**WHAT YOU ARE ASKED TO DO**. Below this line is a listing that includes pictures. Copy exactly, and only, the lines from the one containing "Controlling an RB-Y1" through the one containing "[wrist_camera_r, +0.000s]"; the pictures do not go in the copy.

::::::

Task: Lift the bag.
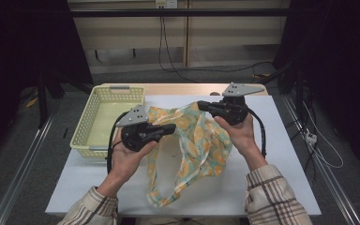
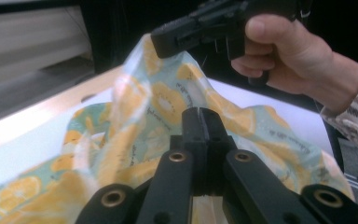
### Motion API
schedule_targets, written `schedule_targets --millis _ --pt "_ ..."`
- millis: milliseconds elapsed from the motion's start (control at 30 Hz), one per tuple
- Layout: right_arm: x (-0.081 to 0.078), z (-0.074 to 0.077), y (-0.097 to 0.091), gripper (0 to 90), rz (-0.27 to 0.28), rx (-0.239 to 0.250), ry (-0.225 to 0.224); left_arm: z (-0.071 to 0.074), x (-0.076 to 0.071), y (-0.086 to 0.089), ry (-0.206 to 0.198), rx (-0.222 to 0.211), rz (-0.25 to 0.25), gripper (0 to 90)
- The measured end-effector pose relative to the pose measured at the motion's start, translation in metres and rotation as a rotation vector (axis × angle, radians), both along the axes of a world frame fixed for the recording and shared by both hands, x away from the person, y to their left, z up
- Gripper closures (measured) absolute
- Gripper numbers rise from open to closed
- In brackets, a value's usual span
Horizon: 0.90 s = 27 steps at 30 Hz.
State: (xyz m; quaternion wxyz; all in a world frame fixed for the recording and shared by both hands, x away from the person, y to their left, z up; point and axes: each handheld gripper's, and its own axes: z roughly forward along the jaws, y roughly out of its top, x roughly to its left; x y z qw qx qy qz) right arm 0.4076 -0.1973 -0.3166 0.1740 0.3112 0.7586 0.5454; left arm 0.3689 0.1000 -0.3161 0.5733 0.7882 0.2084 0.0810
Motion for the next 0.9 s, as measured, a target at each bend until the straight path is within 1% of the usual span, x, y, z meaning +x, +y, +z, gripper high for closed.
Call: schedule_targets --millis 67,167,367,433,467,567,667,833,900 --pt "0.002 0.006 -0.001 90.0 -0.007 0.002 -0.010 0.006 0.001 0.001 -0.006 -0.016 0.009 90.0" --pt "0.004 0.016 -0.003 90.0 -0.016 0.008 -0.027 0.016 0.003 0.002 -0.027 -0.048 0.021 90.0" --pt "0.010 0.037 -0.009 90.0 -0.041 0.019 -0.062 0.041 0.003 0.005 -0.064 -0.092 0.028 90.0" --pt "0.012 0.044 -0.011 90.0 -0.051 0.024 -0.073 0.051 0.001 0.007 -0.086 -0.108 0.029 90.0" --pt "0.014 0.048 -0.013 90.0 -0.056 0.026 -0.077 0.054 0.001 0.008 -0.090 -0.118 0.029 90.0" --pt "0.016 0.058 -0.017 90.0 -0.071 0.033 -0.092 0.064 0.000 0.012 -0.109 -0.130 0.028 90.0" --pt "0.017 0.071 -0.021 90.0 -0.082 0.027 -0.111 0.073 0.000 0.015 -0.119 -0.150 0.027 90.0" --pt "0.017 0.095 -0.029 90.0 -0.109 0.028 -0.147 0.083 0.001 0.019 -0.132 -0.160 0.030 90.0" --pt "0.017 0.104 -0.033 90.0 -0.119 0.033 -0.159 0.086 0.001 0.021 -0.129 -0.181 0.040 90.0"
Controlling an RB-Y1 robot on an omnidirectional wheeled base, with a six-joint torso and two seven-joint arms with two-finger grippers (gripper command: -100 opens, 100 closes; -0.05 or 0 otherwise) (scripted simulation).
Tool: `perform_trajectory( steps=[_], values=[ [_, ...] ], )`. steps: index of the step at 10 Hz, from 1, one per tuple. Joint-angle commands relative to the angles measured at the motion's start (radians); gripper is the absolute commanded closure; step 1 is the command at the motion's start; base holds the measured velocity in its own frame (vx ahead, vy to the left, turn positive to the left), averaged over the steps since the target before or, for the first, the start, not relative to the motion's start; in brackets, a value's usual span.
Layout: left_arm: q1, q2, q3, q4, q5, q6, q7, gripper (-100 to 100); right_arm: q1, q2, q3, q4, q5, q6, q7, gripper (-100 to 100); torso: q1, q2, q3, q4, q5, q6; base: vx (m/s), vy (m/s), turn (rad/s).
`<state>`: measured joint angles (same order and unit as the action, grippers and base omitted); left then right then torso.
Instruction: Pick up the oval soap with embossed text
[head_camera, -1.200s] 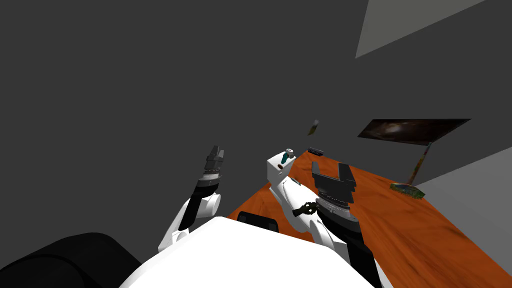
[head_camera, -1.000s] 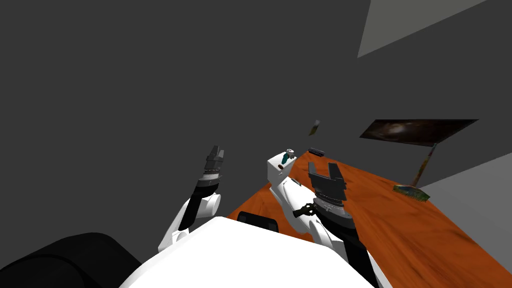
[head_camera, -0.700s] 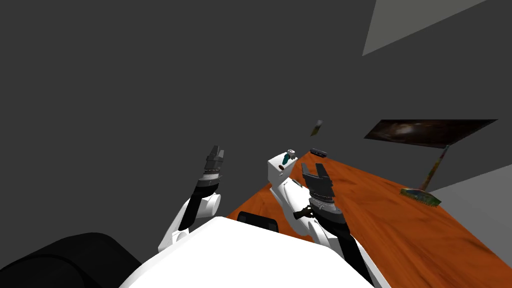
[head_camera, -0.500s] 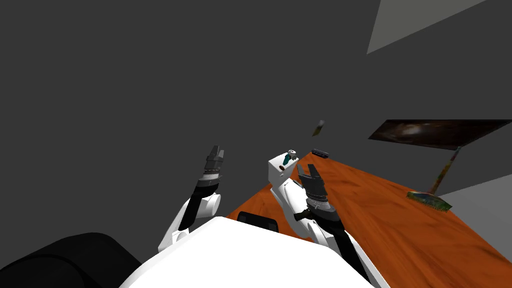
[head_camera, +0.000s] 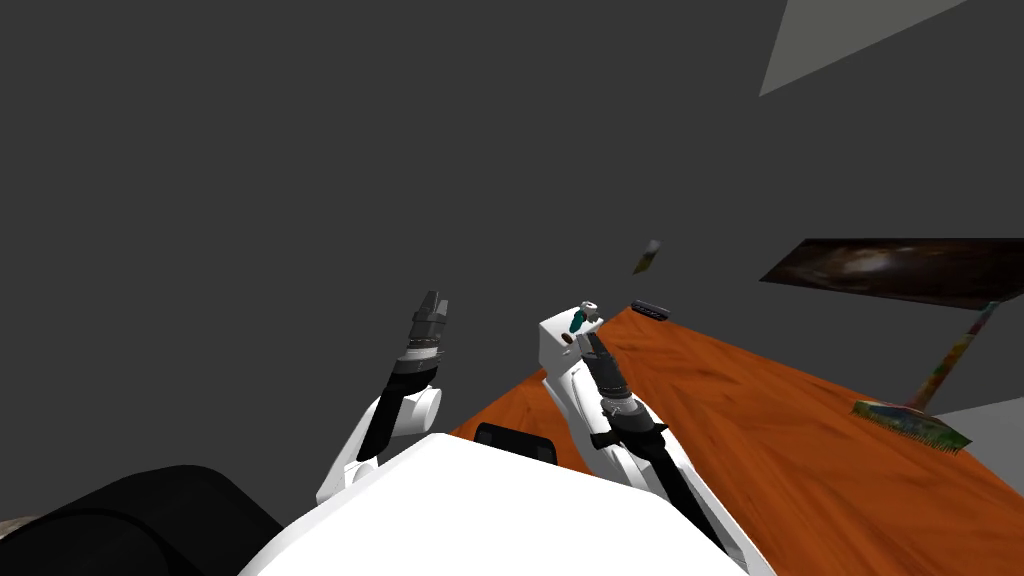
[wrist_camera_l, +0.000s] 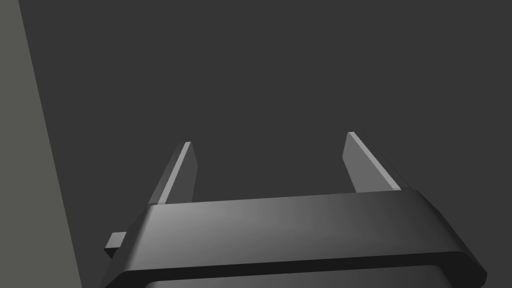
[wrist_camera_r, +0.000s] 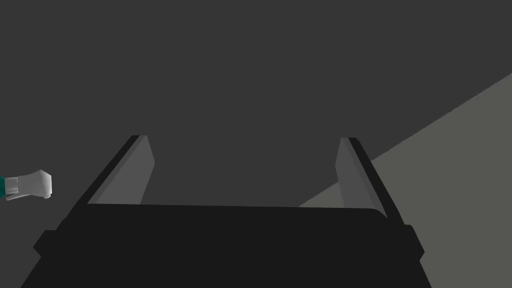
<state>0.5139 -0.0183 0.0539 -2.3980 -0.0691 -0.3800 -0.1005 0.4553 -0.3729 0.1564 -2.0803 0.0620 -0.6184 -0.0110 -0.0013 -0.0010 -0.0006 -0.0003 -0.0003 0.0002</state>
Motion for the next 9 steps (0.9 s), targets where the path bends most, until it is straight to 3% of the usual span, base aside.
perform_trajectory(
  steps=[1, 2, 4, 5, 8, 9],
  values=[
    [0.000, 0.000, 0.000, 0.000, 0.000, 0.000, 0.000, 0, 0.000, -0.050, 0.030, 0.040, 0.006, -0.010, 0.008, -100, 0.000, 0.000, 0.000, 0.000, 0.000, 0.000, 0.006, -0.012, 0.077],
    [0.000, 0.000, 0.000, 0.000, 0.000, 0.000, 0.000, 0, 0.000, -0.060, 0.030, 0.040, 0.006, -0.010, 0.008, -100, 0.000, 0.000, 0.000, 0.000, 0.000, 0.000, 0.005, -0.011, 0.045],
    [0.000, 0.000, 0.000, 0.000, 0.000, 0.000, 0.000, 0, -0.024, -0.129, 0.088, 0.115, 0.016, -0.004, 0.024, -100, 0.000, 0.001, 0.000, 0.000, 0.000, 0.000, 0.003, -0.010, 0.126],
    [0.000, 0.000, 0.000, 0.000, 0.000, 0.000, 0.000, 0, -0.024, -0.152, 0.088, 0.115, 0.016, -0.004, 0.024, -100, 0.000, 0.000, 0.000, 0.000, 0.000, 0.000, 0.003, -0.011, 0.057],
    [0.000, 0.000, 0.000, 0.000, 0.000, 0.000, 0.000, 0, -0.052, -0.236, 0.149, 0.199, 0.024, 0.003, 0.040, -100, 0.001, 0.001, 0.000, 0.000, 0.000, 0.000, 0.001, -0.004, 0.095],
    [0.000, 0.000, 0.000, 0.000, 0.000, 0.000, 0.000, 0, -0.052, -0.250, 0.149, 0.199, 0.024, 0.003, 0.040, -100, 0.001, 0.001, 0.000, 0.000, 0.000, 0.000, 0.000, -0.003, 0.073]
  ],
)
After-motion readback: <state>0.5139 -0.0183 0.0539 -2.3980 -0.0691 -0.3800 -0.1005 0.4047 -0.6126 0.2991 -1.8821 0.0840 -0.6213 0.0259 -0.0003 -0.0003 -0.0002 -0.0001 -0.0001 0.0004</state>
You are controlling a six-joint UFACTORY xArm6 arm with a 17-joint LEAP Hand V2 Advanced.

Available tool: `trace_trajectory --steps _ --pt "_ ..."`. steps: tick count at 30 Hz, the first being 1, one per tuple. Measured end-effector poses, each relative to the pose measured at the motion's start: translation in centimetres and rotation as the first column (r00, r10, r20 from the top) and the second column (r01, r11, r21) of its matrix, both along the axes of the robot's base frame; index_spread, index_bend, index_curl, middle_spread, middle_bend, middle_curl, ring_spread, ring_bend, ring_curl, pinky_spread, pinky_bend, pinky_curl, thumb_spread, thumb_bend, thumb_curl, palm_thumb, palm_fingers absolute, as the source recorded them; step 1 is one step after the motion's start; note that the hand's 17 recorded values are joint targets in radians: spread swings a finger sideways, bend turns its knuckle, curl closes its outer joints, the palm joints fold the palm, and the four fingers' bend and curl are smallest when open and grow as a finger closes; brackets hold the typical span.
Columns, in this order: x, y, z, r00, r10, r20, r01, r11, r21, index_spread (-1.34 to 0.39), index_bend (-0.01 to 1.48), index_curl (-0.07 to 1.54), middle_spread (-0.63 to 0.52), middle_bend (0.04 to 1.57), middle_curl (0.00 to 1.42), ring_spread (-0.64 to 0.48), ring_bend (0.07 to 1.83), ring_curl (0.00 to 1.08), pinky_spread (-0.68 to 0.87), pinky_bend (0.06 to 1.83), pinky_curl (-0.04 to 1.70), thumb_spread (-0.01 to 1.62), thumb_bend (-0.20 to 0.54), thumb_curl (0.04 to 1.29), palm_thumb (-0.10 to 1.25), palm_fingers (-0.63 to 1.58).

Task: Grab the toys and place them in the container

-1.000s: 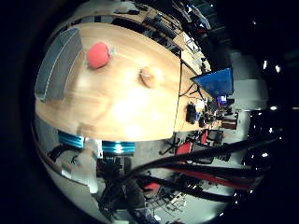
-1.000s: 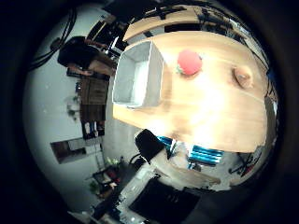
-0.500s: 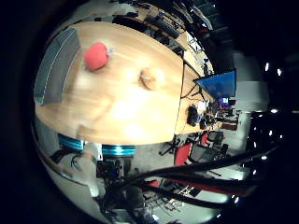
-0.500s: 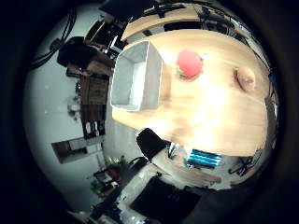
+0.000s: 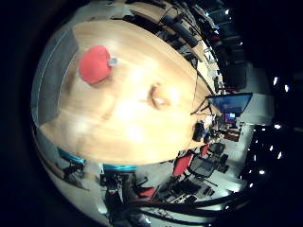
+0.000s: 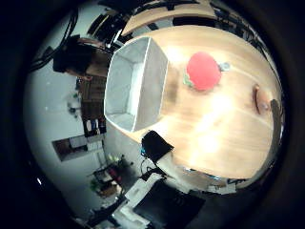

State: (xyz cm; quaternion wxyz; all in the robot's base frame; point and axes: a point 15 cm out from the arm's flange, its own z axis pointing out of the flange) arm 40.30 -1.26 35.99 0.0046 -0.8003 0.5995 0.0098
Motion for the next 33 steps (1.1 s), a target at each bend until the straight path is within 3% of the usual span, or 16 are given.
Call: trace_trajectory --steps 8,16,33 --pt "3.5 1.1 -5.3 0.999 0.018 -0.045 -0.018 1.000 0.001 -0.47 0.17 0.30 -0.15 0.23 0.37 -0.10 0.53 0.19 0.30 0.63 0.17 0.98 -0.025 0.29 0.23 0.35" --pt "4.7 2.3 -9.2 0.994 0.029 -0.104 -0.029 1.000 0.001 -0.46 0.17 0.30 -0.13 0.23 0.37 -0.09 0.52 0.20 0.30 0.64 0.16 0.99 -0.028 0.29 0.23 0.33" --pt "10.5 2.9 -17.4 0.992 0.016 -0.123 -0.018 1.000 -0.016 -0.43 0.16 0.29 -0.11 0.22 0.37 -0.07 0.51 0.21 0.29 0.70 0.16 1.01 -0.027 0.28 0.24 0.26"
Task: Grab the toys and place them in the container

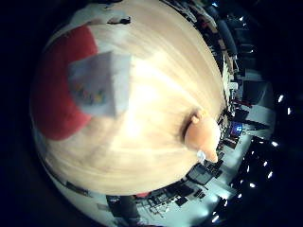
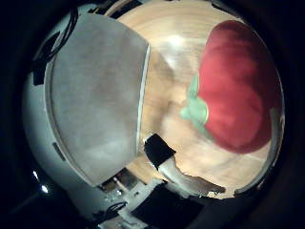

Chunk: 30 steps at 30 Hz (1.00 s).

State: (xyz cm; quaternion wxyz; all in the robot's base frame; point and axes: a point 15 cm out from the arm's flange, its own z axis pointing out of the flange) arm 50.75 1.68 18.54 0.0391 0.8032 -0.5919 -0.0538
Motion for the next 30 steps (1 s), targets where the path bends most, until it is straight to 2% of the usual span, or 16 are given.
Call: trace_trajectory --steps 5,9,11,12,15,19,21,23,24,27,30 --pt "0.5 -0.9 -1.0 1.000 -0.017 -0.013 0.017 1.000 -0.001 -0.43 0.16 0.29 -0.11 0.21 0.37 -0.06 0.51 0.21 0.28 0.72 0.17 1.01 -0.025 0.28 0.25 0.26" --pt "0.5 -1.0 -1.1 1.000 -0.020 -0.015 0.020 1.000 -0.001 -0.43 0.13 0.26 -0.11 0.20 0.36 -0.13 0.64 0.24 0.16 0.81 0.17 1.02 -0.025 0.28 0.25 0.37" --pt "0.6 -1.4 -1.2 0.999 -0.028 -0.016 0.028 1.000 0.000 -0.43 0.08 0.24 -0.12 0.21 0.36 -0.19 0.74 0.27 0.04 0.95 0.21 1.02 -0.023 0.28 0.26 0.51" --pt "0.6 -1.5 -1.2 0.999 -0.030 -0.017 0.030 1.000 0.000 -0.43 0.07 0.22 -0.14 0.20 0.36 -0.23 0.81 0.29 -0.08 1.07 0.24 1.03 -0.022 0.28 0.26 0.58" --pt "0.5 -1.6 -1.7 0.999 -0.036 -0.024 0.036 0.999 0.003 -0.43 0.07 0.18 -0.17 0.25 0.38 -0.30 0.94 0.34 -0.26 1.26 0.30 1.04 -0.017 0.28 0.29 0.72" --pt "0.7 -2.1 -1.9 0.998 -0.058 -0.019 0.059 0.998 0.008 -0.44 0.13 0.17 -0.24 0.39 0.44 -0.34 1.05 0.39 -0.36 1.34 0.35 1.08 0.002 0.29 0.37 0.95" --pt "1.3 -2.6 -1.8 0.998 -0.069 0.006 0.069 0.998 0.009 -0.46 0.21 0.19 -0.28 0.51 0.50 -0.33 1.06 0.41 -0.38 1.30 0.36 1.10 0.007 0.30 0.42 1.14" --pt "2.2 -3.2 -1.7 0.996 -0.080 0.044 0.079 0.997 0.010 -0.48 0.29 0.24 -0.30 0.59 0.54 -0.32 1.08 0.44 -0.39 1.27 0.37 1.12 0.001 0.30 0.45 1.23" --pt "2.5 -3.6 -1.7 0.995 -0.087 0.056 0.086 0.996 0.011 -0.48 0.39 0.28 -0.30 0.67 0.57 -0.32 1.07 0.44 -0.39 1.23 0.37 1.13 -0.001 0.30 0.47 1.31" --pt "2.9 -4.5 -1.5 0.992 -0.104 0.073 0.103 0.995 0.012 -0.48 0.49 0.34 -0.30 0.77 0.60 -0.31 1.09 0.46 -0.39 1.21 0.37 1.14 -0.001 0.30 0.51 1.36" --pt "3.0 -4.9 -1.4 0.991 -0.110 0.076 0.109 0.994 0.012 -0.44 0.67 0.43 -0.28 0.87 0.63 -0.28 1.15 0.48 -0.38 1.19 0.38 1.16 -0.003 0.30 0.55 1.41"
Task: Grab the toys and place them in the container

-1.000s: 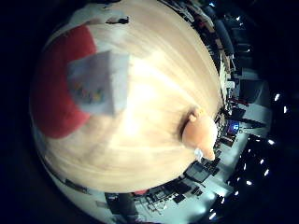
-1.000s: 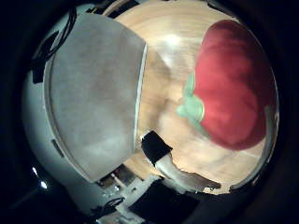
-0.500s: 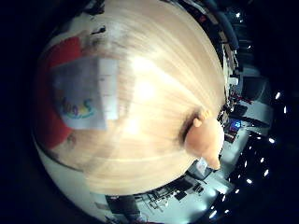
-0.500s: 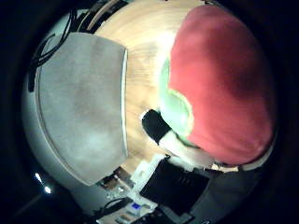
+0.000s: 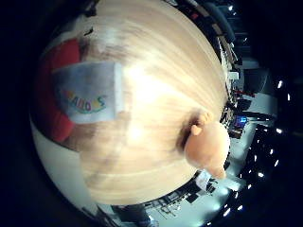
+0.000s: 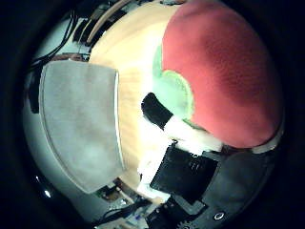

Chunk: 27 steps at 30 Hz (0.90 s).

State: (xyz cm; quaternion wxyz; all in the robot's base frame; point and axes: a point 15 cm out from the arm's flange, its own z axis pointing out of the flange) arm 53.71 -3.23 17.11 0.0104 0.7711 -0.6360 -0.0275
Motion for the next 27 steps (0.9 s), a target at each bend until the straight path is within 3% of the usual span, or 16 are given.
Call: trace_trajectory --steps 3,10,18,27 --pt "0.0 -0.5 0.2 1.000 -0.011 0.003 0.011 1.000 0.001 -0.40 0.81 0.50 -0.27 0.95 0.65 -0.26 1.20 0.50 -0.36 1.21 0.40 1.18 -0.003 0.30 0.60 1.39" --pt "-0.1 -1.9 2.6 0.999 -0.037 0.034 0.037 0.999 -0.002 -0.34 0.96 0.58 -0.24 1.05 0.66 -0.24 1.26 0.52 -0.33 1.25 0.45 1.23 -0.002 0.30 0.67 1.36" --pt "-1.4 -2.2 5.5 0.999 -0.044 0.031 0.044 0.999 0.000 -0.30 1.03 0.61 -0.21 1.15 0.65 -0.22 1.32 0.53 -0.30 1.28 0.49 1.27 -0.009 0.30 0.70 1.31" --pt "-2.2 -0.1 12.2 0.993 -0.032 0.117 0.029 0.999 0.024 -0.28 1.05 0.63 -0.19 1.18 0.63 -0.21 1.34 0.53 -0.29 1.28 0.52 1.29 -0.011 0.29 0.71 1.29"
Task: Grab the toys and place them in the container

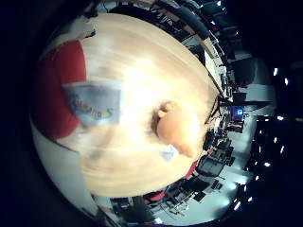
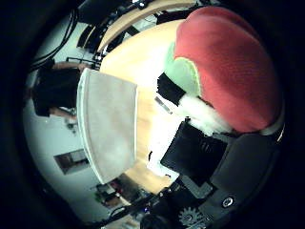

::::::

**RESULT FOR THIS EXERCISE**.
Controlling an RB-Y1 robot on an omnidirectional wheeled base, with a six-joint torso and two seven-joint arms with two-finger grippers (gripper command: -100 opens, 100 closes; -0.05 or 0 otherwise) (scripted simulation).
Tool: `perform_trajectory( steps=[_], values=[ [_, ...] ], )`. steps: index of the step at 10 Hz, from 1, one per tuple. Joint-angle commands relative to the angles measured at the motion's start (radians); gripper is the absolute commanded closure; step 1 is the command at the motion's start; base holds the measured velocity in its own frame (vx ahead, vy to the left, turn positive to the left), averaged over the steps since the target before or, for the first, the start, not relative to the motion's start; in brackets, a value's usual span.
Layout: left_arm: q1, q2, q3, q4, q5, q6, q7, gripper (-100 to 100); right_arm: q1, q2, q3, q4, q5, q6, q7, gripper (-100 to 100); torso: q1, q2, q3, q4, q5, q6; base: vx (m/s), vy (m/s), turn (rad/s).
`<state>`: measured joint angles (same order and unit as the action, grippers and base omitted); left then right then torso.
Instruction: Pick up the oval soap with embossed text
[head_camera, -1.200s] 
[head_camera, -1.000s] 
[head_camera, -0.700s] 
[head_camera, -0.500s] 
[head_camera, +0.000s] 
[wrist_camera_l, +0.000s] 
[wrist_camera_r, +0.000s] 

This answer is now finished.